EL DIRECTOR GENERAL DE VEIASA INTERVIENE EN EL II CONGRESO INTER-CISEV CON UNA PONENCIA SOBRE LA ITV EN CICLOMOTORES

  • Luis Ángel Gutiérrez Pando, en calidad de Presidente de AECA-ITV, recordó la importancia que la ITV tiene en la reducción de la siniestralidad en este tipo de vehículos

El director general de VEIASA, Luis Ángel Gutiérrez Pando, ha participado como ponente en el II Congreso INTER-CISEV, que se ha celebrado en Sevilla del 2 al 4 de octubre, bajo el título “Liderazgo y buenas prácticas para la seguridad de todos”. Este evento, de carácter iberoamericano, recoge el testigo de la edición organizada en Santiago de Chile en 2016, y que entonces se focalizó en la protección de los usuarios más vulnerables de la carretera.

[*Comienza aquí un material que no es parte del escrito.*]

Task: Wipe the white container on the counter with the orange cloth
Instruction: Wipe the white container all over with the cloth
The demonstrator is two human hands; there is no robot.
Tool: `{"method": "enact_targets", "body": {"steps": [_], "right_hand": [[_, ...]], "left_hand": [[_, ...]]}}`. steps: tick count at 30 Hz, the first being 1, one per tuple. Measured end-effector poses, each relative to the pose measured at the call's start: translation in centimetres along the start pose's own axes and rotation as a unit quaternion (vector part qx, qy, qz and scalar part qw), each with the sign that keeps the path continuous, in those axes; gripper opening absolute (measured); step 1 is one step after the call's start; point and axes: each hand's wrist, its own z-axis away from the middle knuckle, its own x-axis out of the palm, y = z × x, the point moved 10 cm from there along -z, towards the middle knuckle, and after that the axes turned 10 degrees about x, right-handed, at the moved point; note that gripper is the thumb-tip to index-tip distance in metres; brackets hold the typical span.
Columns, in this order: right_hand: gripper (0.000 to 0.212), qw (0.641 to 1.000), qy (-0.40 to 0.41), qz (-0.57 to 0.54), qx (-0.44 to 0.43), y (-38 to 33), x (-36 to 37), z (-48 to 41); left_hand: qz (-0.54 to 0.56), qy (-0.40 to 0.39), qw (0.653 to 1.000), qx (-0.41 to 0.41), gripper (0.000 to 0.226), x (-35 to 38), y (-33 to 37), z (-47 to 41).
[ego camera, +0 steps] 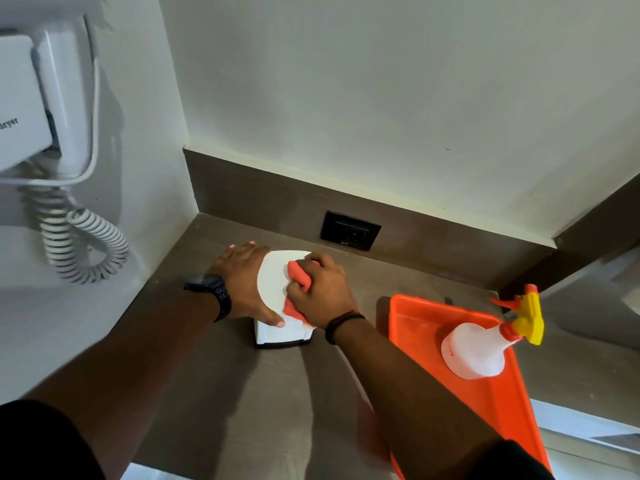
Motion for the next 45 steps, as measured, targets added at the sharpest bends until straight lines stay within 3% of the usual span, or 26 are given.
{"method": "enact_targets", "body": {"steps": [5,6,8,10,12,14,16,18,20,25,28,33,36,38,40,42,45], "right_hand": [[0.026,0.973,0.062,-0.157,0.157,3.0,-1.9,-0.7],[0.022,0.949,0.084,-0.210,0.220,4.5,-2.4,-0.6],[0.021,0.868,0.131,-0.332,0.344,8.0,-3.1,0.5],[0.023,0.790,0.167,-0.445,0.388,10.1,-3.3,1.7],[0.024,0.749,0.201,-0.502,0.383,11.5,-3.5,2.2],[0.023,0.721,0.225,-0.543,0.368,12.6,-3.6,2.6],[0.021,0.695,0.236,-0.574,0.363,13.5,-3.5,3.0],[0.021,0.691,0.241,-0.575,0.367,14.1,-3.5,3.2],[0.022,0.689,0.242,-0.578,0.364,14.3,-3.8,3.5],[0.019,0.689,0.230,-0.595,0.343,13.4,-4.9,3.8],[0.019,0.690,0.229,-0.599,0.336,13.4,-5.4,3.9],[0.025,0.697,0.248,-0.592,0.320,14.1,-5.8,3.8],[0.026,0.705,0.269,-0.566,0.334,15.2,-5.3,4.4],[0.018,0.715,0.275,-0.546,0.340,15.5,-4.6,4.7],[0.014,0.729,0.268,-0.531,0.339,15.8,-3.3,4.9],[0.018,0.751,0.235,-0.512,0.344,14.8,-1.5,5.0],[0.029,0.784,0.205,-0.476,0.341,13.1,1.0,4.6]], "left_hand": [[0.029,0.044,0.994,-0.096,0.137,0.3,0.3,1.3],[0.034,0.063,0.989,-0.131,0.137,0.5,0.6,1.8],[0.063,0.116,0.970,-0.206,0.138,1.1,1.5,3.2],[0.083,0.143,0.957,-0.240,0.140,1.6,2.6,4.0],[0.065,0.136,0.966,-0.209,0.145,1.2,3.1,3.6],[0.028,0.116,0.985,-0.124,0.151,0.0,3.2,2.0],[-0.021,0.023,0.999,-0.007,0.155,-0.6,3.9,-0.1],[-0.071,-0.105,0.987,0.097,0.154,-0.2,5.1,-1.7],[-0.099,-0.174,0.969,0.143,0.146,-0.2,6.1,-2.8],[-0.102,-0.180,0.965,0.159,0.114,-0.6,7.6,-4.1],[-0.086,-0.143,0.982,0.082,0.111,-1.3,6.7,-4.0],[-0.052,-0.050,0.988,-0.134,0.105,-2.1,4.4,-3.1],[-0.015,-0.045,0.979,-0.199,0.099,-1.7,3.3,-2.7],[0.016,-0.059,0.975,-0.215,0.110,-1.4,2.6,-2.4],[0.027,-0.060,0.978,-0.196,0.135,-1.4,2.4,-2.5],[-0.066,-0.064,0.989,-0.114,0.163,-2.1,2.3,-2.9],[-0.212,-0.113,0.969,0.056,0.169,-1.1,3.5,-4.0]]}}
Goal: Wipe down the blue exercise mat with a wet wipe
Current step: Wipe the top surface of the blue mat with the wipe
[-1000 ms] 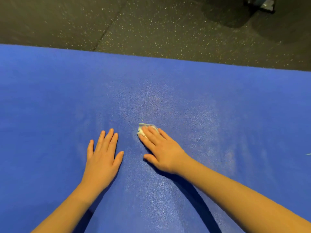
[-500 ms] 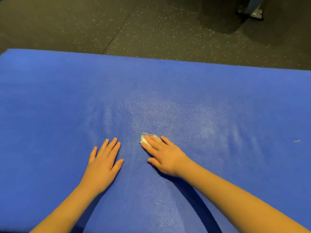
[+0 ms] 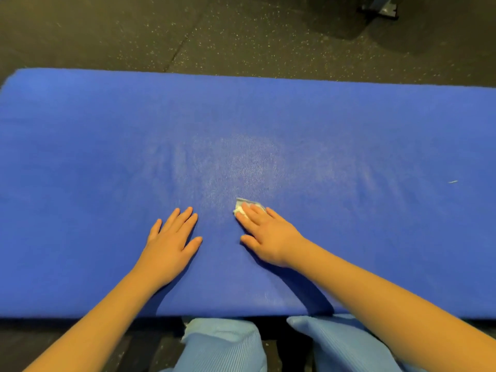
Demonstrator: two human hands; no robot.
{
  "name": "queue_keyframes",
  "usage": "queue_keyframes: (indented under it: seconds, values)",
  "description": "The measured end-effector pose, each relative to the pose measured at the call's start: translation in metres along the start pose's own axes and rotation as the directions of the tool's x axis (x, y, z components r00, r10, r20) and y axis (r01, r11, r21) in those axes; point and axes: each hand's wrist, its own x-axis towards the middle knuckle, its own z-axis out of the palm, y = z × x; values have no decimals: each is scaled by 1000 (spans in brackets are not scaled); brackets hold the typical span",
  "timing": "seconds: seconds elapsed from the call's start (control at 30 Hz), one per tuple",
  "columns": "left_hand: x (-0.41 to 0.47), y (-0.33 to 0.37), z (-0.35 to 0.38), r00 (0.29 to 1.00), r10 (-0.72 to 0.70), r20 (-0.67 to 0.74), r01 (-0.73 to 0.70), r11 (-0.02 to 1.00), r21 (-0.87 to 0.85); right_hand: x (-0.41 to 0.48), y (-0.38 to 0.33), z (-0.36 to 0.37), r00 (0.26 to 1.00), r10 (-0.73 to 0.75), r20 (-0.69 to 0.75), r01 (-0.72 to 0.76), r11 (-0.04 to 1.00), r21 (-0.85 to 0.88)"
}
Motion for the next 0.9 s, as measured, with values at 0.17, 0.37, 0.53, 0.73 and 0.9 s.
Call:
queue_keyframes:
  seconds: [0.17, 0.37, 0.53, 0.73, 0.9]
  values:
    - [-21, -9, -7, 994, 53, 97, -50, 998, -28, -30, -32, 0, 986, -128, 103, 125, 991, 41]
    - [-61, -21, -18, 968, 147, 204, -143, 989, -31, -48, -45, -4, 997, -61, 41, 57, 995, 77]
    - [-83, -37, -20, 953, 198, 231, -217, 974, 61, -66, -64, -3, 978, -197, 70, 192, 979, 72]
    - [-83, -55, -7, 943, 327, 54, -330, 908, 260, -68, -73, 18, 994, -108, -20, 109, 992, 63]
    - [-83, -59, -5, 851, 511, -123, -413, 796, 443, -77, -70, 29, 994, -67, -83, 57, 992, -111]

Luis Gutiérrez, que intervino en calidad de presidente de la Asociación Española de Entidades Colaboradoras de la Administración en el campo de la Inspección Técnica de Vehículos (AECA-ITV), presentó una comunicación sobre “La Inspección técnica de ciclomotores en España”, un ámbito donde Andalucía ha dado pasos muy relevantes a lo largo de la última década.

Así, realizó una breve contextualización de la normativa emanada desde Europa, donde se refirió, de un lado, a la voluntad de proteger a los usuarios más vulnerables, citando específicamente a los motociclistas y conductores de ciclomotores; y de otro, al Libro Blanco que marca el camino hacia un espacio único europeo de transporte, donde se recoge el objetivo de reducir las víctimas a la mitad en 2020 y a cero víctimas en 2050.

Con respecto al marco normativo estatal, comenzó recordando varios hitos que, con el tiempo, han permitido que España sea un país adelantado en relación a la inspección de ciclomotores. Uno de ellos se remonta a 1987, fecha en que comenzaron las primeras inspecciones a motocicletas; y otro a 1992, cuando se decretó la obligatoriedad de usar el casco para los conductores de ciclomotores. Sin embargo, y pese al cambio que supuso la adopción de una medida de seguridad tan importante, las estadísticas demostraron que no descendía la siniestralidad.

Por ese motivo, en 2004 el Ministerio del Interior decidió incluir la ITV para ciclomotores en el Plan Especial de Seguridad Vial. En el caso concreto de Andalucía, la entonces Consejería de Innovación, Ciencia y Empresa publicó una Orden donde se establecía la obligatoriedad de pasar la inspección periódica de ciclomotores a partir de 2007.

Sus efectos no se hicieron esperar. Desde entonces, se han eliminado del parque aquellos ciclomotores que presentan peores condiciones de seguridad y, lo mejor de todo, ha habido un descenso extraordinario del número de fallecidos por accidente en vías urbanas, pasando de 133 en 2006 a 20 en 2013, lo que supone una disminución de la siniestralidad con resultado de muerte en el ámbito urbano (que es por donde circulan los ciclomotores) en un 85%.

Además, recordó otras consecuencias adicionales que se han derivado de la implantación de la ITV a los ciclomotores, como es el de la reducción de los niveles de ruido que emiten estos vehículos y, con ello, la contaminación acústica en las ciudades.

Finalmente, el presidente de AECA-ITV concluyó expresando que pese a los buenos datos expuestos, aún queda camino que recorrer, como así lo demuestra que el grado de cumplimiento de los ciclomotores no llegue al 50% en términos anuales o que sean los vehículos con uno de los mayores porcentajes de rechazo (superior al 33%).